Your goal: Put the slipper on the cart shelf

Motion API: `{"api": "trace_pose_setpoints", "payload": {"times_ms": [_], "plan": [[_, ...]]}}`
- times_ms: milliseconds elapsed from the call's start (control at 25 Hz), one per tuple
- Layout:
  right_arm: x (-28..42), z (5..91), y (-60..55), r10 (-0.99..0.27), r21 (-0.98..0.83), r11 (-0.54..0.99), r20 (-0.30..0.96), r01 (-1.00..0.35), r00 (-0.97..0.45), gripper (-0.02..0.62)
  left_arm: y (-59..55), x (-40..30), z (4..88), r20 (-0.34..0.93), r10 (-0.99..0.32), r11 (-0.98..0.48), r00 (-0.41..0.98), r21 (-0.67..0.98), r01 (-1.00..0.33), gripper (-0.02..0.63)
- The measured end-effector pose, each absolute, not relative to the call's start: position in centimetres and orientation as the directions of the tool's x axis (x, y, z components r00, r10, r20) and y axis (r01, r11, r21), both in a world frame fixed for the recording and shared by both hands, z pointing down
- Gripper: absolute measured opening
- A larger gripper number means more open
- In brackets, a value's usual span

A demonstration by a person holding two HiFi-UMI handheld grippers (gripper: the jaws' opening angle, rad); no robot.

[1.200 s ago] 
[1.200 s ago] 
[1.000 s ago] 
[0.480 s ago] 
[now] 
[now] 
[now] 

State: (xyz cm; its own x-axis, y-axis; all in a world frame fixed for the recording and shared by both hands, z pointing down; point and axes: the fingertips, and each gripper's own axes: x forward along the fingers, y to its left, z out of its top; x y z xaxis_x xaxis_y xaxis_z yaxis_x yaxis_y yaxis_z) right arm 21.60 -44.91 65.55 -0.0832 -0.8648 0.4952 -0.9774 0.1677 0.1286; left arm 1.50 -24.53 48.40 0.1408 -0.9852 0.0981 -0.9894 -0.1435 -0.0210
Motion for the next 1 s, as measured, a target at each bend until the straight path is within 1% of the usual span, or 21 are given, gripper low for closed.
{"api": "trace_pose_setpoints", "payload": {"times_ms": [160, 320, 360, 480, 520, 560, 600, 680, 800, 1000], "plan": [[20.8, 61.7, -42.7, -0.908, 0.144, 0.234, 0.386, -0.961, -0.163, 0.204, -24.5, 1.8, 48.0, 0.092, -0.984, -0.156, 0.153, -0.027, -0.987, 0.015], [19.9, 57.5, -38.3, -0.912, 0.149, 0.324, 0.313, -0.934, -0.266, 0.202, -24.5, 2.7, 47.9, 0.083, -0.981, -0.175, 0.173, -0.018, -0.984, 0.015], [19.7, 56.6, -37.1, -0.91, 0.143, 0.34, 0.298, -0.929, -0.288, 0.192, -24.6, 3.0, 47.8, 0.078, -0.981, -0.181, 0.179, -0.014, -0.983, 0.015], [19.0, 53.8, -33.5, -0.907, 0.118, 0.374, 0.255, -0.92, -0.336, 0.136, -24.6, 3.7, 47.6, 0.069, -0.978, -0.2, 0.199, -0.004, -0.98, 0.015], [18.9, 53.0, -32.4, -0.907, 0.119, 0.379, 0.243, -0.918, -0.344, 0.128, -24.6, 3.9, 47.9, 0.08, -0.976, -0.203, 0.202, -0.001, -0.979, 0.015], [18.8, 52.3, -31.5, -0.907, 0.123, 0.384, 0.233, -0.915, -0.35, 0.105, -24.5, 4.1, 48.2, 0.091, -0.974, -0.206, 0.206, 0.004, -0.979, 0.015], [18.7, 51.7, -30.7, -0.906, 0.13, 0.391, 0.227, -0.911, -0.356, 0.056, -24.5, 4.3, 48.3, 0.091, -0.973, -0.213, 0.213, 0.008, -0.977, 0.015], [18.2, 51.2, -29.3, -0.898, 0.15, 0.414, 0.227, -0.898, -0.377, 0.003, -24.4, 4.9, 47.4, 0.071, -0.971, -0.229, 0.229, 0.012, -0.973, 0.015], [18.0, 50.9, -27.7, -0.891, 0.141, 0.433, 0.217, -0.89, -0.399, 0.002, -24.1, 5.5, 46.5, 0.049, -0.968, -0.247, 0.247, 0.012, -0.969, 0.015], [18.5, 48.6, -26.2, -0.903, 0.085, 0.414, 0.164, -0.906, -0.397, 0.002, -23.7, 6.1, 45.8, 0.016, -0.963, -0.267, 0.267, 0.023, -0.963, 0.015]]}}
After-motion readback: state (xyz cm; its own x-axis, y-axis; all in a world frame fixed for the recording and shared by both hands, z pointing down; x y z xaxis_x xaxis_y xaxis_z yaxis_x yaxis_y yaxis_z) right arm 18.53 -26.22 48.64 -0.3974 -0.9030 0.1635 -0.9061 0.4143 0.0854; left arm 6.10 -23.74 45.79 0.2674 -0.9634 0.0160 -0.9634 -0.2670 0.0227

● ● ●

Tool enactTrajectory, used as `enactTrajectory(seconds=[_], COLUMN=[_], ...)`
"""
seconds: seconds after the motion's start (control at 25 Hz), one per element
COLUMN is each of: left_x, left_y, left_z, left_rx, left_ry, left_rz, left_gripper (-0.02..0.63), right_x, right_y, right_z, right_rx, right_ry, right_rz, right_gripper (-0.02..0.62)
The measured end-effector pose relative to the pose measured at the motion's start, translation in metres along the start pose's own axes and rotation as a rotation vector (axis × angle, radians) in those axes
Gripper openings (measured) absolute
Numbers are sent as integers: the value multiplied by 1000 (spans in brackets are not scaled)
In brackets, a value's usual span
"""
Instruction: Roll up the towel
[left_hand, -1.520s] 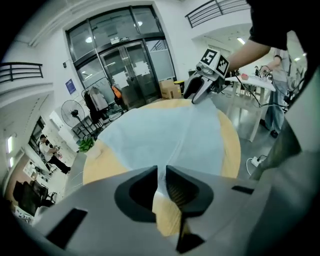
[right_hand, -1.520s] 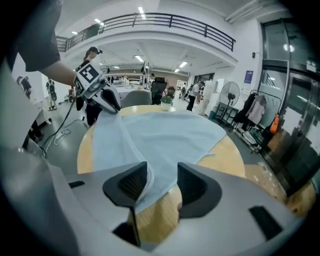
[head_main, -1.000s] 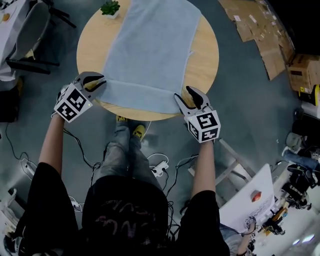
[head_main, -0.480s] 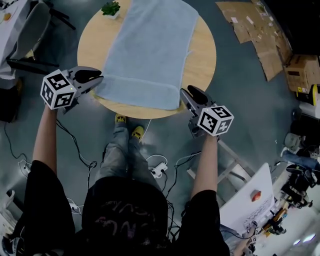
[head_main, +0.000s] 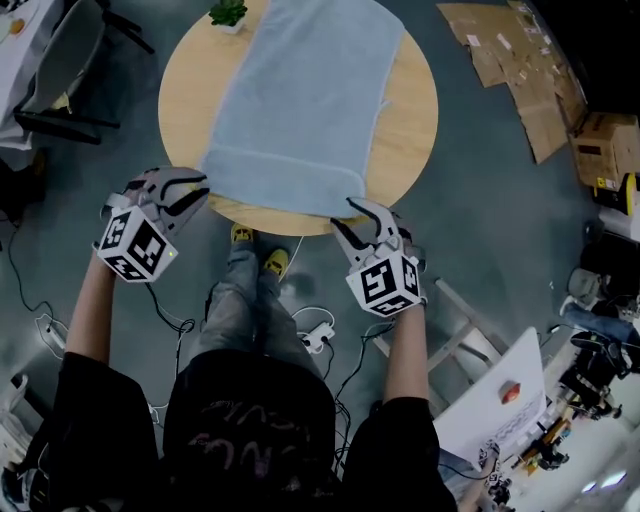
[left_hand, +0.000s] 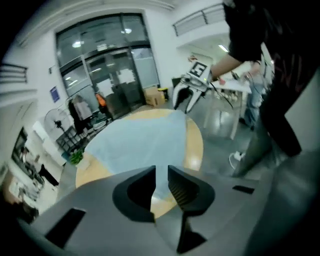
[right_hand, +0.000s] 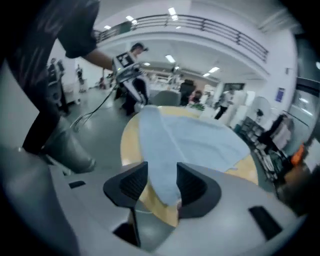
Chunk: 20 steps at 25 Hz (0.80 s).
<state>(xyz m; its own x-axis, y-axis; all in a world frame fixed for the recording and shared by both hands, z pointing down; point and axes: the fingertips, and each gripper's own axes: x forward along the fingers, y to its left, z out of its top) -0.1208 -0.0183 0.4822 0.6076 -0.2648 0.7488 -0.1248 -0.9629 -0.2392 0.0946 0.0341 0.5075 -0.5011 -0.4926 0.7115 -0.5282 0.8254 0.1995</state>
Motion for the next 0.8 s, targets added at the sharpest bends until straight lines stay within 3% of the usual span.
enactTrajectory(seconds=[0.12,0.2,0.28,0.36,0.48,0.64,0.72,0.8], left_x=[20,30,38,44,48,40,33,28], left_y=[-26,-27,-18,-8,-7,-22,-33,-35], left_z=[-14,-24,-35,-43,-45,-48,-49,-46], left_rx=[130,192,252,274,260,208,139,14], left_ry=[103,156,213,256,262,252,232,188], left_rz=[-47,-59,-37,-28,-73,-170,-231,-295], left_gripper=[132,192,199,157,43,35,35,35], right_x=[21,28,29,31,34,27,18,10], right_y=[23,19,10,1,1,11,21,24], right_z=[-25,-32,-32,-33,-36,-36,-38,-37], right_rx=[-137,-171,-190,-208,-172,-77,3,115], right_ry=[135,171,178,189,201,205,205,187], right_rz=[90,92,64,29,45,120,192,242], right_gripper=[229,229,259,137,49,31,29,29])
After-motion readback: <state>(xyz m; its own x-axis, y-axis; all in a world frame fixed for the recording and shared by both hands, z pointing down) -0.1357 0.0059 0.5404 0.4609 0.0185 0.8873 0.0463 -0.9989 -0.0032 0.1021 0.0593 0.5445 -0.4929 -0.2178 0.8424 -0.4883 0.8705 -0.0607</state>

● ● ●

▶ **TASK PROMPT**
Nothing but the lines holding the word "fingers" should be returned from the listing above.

▶ **ANSWER FOR THIS EXERCISE**
State: (xyz cm; its own x-axis, y-axis; all in a world frame fixed for the recording and shared by both hands, z pointing down; point and axes: the fingertips, and each gripper's own axes: x forward along the fingers, y to its left, z out of its top; x y z xaxis_x xaxis_y xaxis_z yaxis_x yaxis_y yaxis_z) right arm 21.60 -44.91 65.55 -0.0832 -0.8648 0.4952 -0.9774 0.1677 0.1286; left arm 1.50 -24.53 48.40 0.1408 -0.9852 0.0981 -0.9894 -0.1435 -0.0210
<state>(xyz m; its own x-axis, y-axis; all in a world frame fixed for the recording and shared by both hands, z pointing down; point and axes: the fingertips, and each gripper's own axes: x forward along the fingers, y to its left, z out of its top) -0.1208 -0.0183 0.4822 0.6076 -0.2648 0.7488 -0.1248 -0.9629 -0.2392 0.0946 0.0341 0.5075 -0.5011 -0.4926 0.7115 -0.5282 0.8254 0.1995</state>

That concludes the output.